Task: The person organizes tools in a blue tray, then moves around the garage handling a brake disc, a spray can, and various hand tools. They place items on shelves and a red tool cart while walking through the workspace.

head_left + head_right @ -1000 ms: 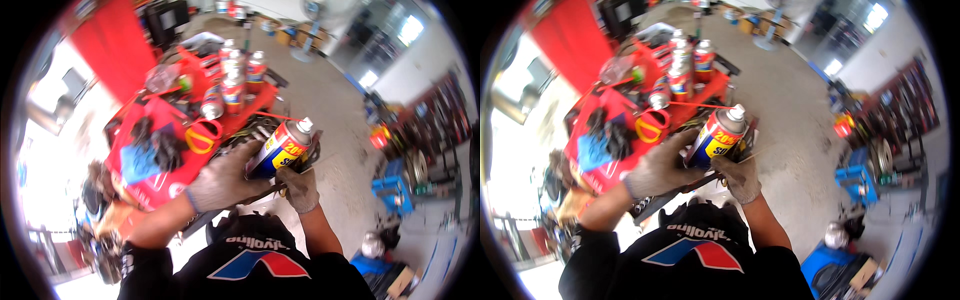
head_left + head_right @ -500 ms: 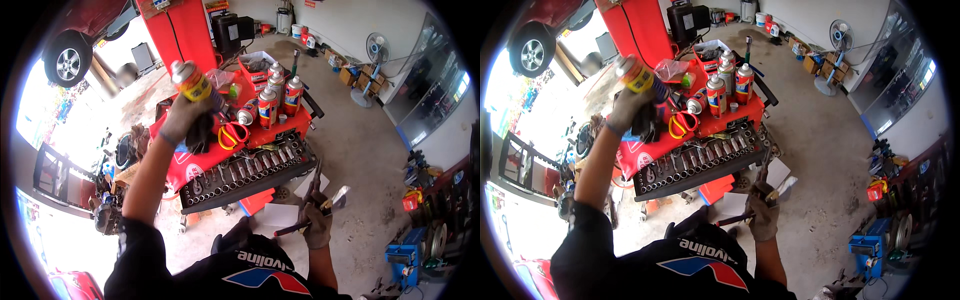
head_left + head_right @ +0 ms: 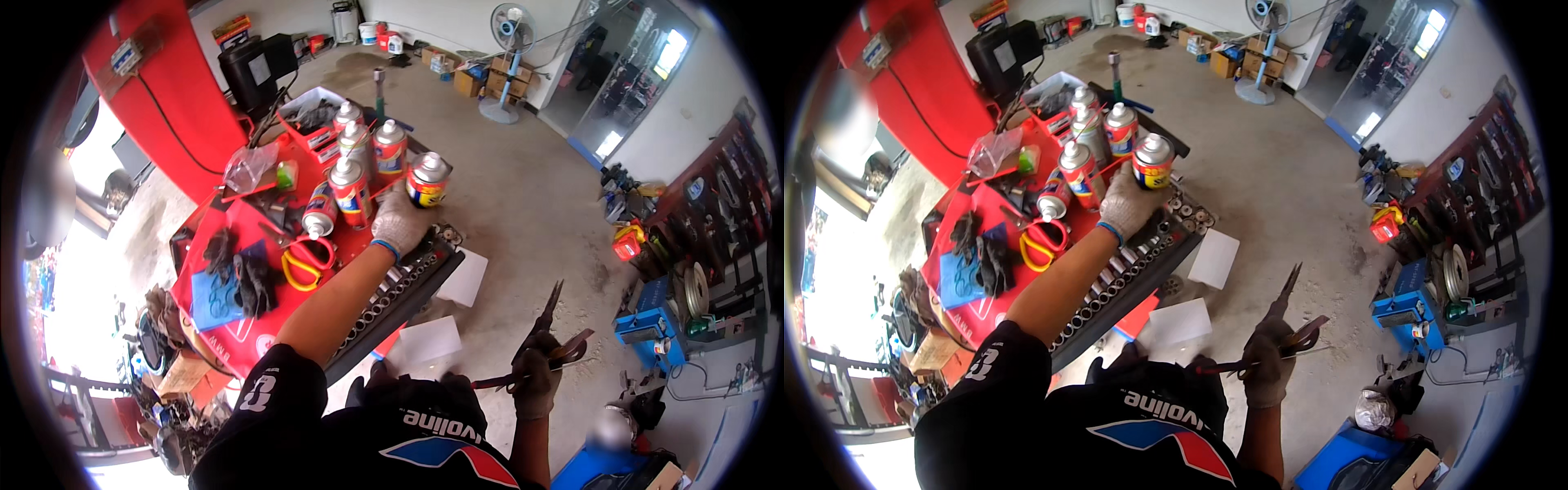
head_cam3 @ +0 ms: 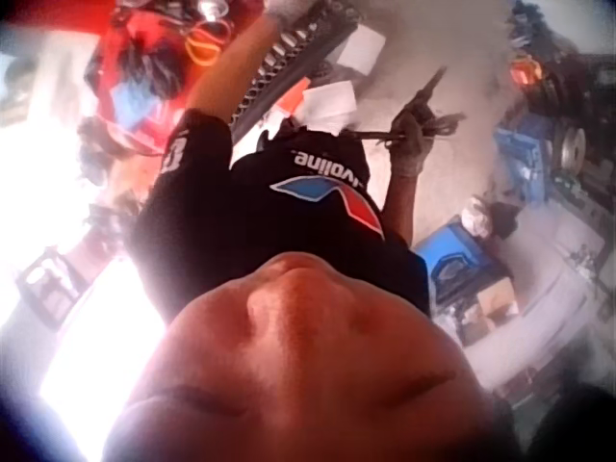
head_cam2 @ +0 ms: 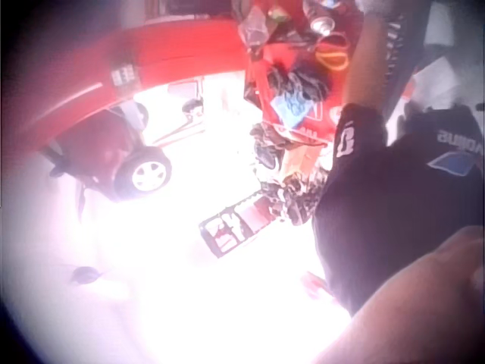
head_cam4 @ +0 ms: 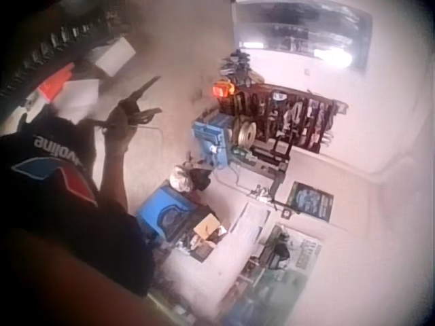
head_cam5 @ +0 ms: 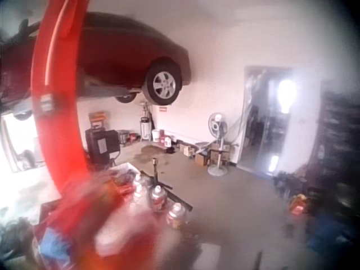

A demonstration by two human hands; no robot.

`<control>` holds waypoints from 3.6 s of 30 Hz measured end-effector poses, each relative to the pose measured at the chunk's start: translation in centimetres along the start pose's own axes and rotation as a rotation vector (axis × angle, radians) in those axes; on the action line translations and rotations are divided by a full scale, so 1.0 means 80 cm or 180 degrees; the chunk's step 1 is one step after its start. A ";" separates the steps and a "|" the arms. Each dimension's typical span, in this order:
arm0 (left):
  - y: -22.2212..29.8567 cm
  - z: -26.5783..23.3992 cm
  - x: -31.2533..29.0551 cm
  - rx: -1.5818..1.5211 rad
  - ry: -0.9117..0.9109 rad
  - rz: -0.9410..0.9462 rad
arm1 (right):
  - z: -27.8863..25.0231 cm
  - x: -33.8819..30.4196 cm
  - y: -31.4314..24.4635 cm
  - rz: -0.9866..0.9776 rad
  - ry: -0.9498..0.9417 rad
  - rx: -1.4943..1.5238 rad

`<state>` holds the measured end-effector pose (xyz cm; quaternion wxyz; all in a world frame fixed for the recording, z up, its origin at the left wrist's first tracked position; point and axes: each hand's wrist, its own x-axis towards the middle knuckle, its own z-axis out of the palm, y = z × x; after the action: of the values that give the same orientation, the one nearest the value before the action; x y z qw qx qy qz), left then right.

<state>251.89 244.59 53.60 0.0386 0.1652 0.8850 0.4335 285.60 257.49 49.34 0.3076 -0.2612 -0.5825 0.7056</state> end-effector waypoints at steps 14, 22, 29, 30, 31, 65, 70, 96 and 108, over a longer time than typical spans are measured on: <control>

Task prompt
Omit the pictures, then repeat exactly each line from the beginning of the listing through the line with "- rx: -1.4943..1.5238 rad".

Solution
Task: The person organizes tools in a blue tray, then moves around the garage handling a brake disc, a spray can, and various hand tools. They place items on shelves and a red tool cart while walking through the workspace.

head_left + head_right @ -1000 ms: 
head_left + head_right @ -500 ms: 
head_left + head_right @ +0 ms: 
head_cam3 @ +0 ms: 
head_cam2 @ +0 ms: 
head_cam4 @ +0 ms: 
head_cam5 @ +0 ms: 

A demonstration by two human hands; no robot.

`<control>` holds waypoints from 3.6 s of 30 Hz measured end-effector poses, each relative to the pose measured at the chunk's start: translation in centimetres along the start pose's own axes and rotation as a rotation vector (axis × angle, radians) in those axes; on the action line translations and rotations are divided by a full scale, so 1.0 means 80 cm or 180 degrees; the chunk's step 1 is one step after its start. A ";" separates the steps and a "|" the arms. Each dimension's typical span, in this order:
arm0 (left):
  - y: -22.2212..29.8567 cm
  - z: -26.5783..23.3992 cm
  - x: -31.2533..29.0551 cm
  - rx: -1.5818..1.5211 rad
  - ry: -0.9117..0.9109 rad
  - rz: -0.9410..0.9462 rad
arm1 (right):
  - z: -27.8863..25.0231 cm
  - x: -33.8819..30.4196 cm
  - y: -31.4314..24.4635 cm
  - rz: -0.9866..0.9776 rad
  - ry: -0.9498..0.9417 rad
  - rx: -1.4943..1.5238 rad

The exercise has been fully answered.